TabRepo: A Large Scale Repository of Tabular Model Evaluations and its AutoML Applications
Salinas, David, Erickson, Nick
–arXiv.org Artificial Intelligence
We introduce TabRepo, a new dataset of tabular model evaluations and predictions. TabRepo contains the predictions and metrics of 1206 models evaluated on 200 classification and regression datasets. We illustrate the benefit of our dataset in multiple ways. First, we show that it allows to perform analysis such as comparing Hyperparameter Optimization against current AutoML systems while also considering ensembling at no cost by using precomputed model predictions. Second, we show that our dataset can be readily leveraged to perform transfer-learning. In particular, we show that applying standard transfer-learning techniques allows to outperform current state-of-the-art tabular systems in accuracy, runtime and latency. Machine learning on structured tabular data has a long history due to its wide range of practical applications. Significant progress has been achieved through improving supervised learning models, with key method landmarks including SVM (Hearst et al., 1998), Random Forest (Breiman, 2001) and Gradient Boosted Trees (Friedman, 2001).
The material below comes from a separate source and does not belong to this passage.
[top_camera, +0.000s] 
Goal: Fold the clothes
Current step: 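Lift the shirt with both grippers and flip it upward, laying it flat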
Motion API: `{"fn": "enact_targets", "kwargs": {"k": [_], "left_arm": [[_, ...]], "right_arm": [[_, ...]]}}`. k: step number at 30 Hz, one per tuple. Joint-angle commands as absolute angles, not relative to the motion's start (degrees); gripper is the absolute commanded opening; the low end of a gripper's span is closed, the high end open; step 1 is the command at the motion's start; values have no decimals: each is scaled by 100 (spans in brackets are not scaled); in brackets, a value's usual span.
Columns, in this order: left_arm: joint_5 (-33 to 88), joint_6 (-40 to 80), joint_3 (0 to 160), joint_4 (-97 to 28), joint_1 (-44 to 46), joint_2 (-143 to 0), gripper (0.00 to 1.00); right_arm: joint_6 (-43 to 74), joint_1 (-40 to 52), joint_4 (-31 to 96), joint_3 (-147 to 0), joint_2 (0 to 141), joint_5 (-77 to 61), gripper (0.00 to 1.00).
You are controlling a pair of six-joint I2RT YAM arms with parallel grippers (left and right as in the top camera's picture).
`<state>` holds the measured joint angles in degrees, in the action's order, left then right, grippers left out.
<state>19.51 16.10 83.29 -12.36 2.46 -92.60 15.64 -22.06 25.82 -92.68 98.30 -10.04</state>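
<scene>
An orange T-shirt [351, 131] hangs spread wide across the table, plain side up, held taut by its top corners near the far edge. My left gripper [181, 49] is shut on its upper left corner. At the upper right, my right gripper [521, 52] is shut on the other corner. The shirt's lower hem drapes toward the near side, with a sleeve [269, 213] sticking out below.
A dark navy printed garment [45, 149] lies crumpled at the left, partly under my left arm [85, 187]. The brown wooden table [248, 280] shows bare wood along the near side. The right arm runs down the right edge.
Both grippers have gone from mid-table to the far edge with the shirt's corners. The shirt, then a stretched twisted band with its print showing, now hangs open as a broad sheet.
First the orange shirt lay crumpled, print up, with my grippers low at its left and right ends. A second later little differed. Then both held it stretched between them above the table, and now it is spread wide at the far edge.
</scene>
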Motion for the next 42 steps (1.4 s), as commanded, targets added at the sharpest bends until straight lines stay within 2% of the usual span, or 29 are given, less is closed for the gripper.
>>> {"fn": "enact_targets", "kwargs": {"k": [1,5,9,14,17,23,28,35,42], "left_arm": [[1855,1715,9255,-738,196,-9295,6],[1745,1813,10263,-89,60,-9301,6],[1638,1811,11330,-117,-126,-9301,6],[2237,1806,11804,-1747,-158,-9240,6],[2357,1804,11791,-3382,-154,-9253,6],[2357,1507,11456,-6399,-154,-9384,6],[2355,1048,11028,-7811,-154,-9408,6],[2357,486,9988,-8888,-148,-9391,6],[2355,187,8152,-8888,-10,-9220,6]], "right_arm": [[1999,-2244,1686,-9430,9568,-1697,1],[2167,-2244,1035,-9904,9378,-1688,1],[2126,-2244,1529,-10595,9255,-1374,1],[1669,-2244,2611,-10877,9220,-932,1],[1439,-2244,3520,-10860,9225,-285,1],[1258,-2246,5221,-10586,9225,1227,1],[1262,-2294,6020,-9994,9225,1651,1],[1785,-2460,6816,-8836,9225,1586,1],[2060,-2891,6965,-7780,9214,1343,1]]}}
While the performance of base models is still being improved by a steady stream of research, their performance has saturated and state-of-the-art methods now leverage AutoML techniques (He et al., 2021) or new paradigms such as the pretraining of transformer models (Hollmann et al., 2022). AutoML solutions currently dominate tabular prediction benchmarks (Erickson et al., 2020; Gijsbers et al., 2022). Auto-Sklearn (Feurer et al., 2015a; 2020) was an early approach that proposed to select pipelines to ensemble from the Sklearn library and meta-learn the hyperparameter-optimization (HPO) with offline evaluations.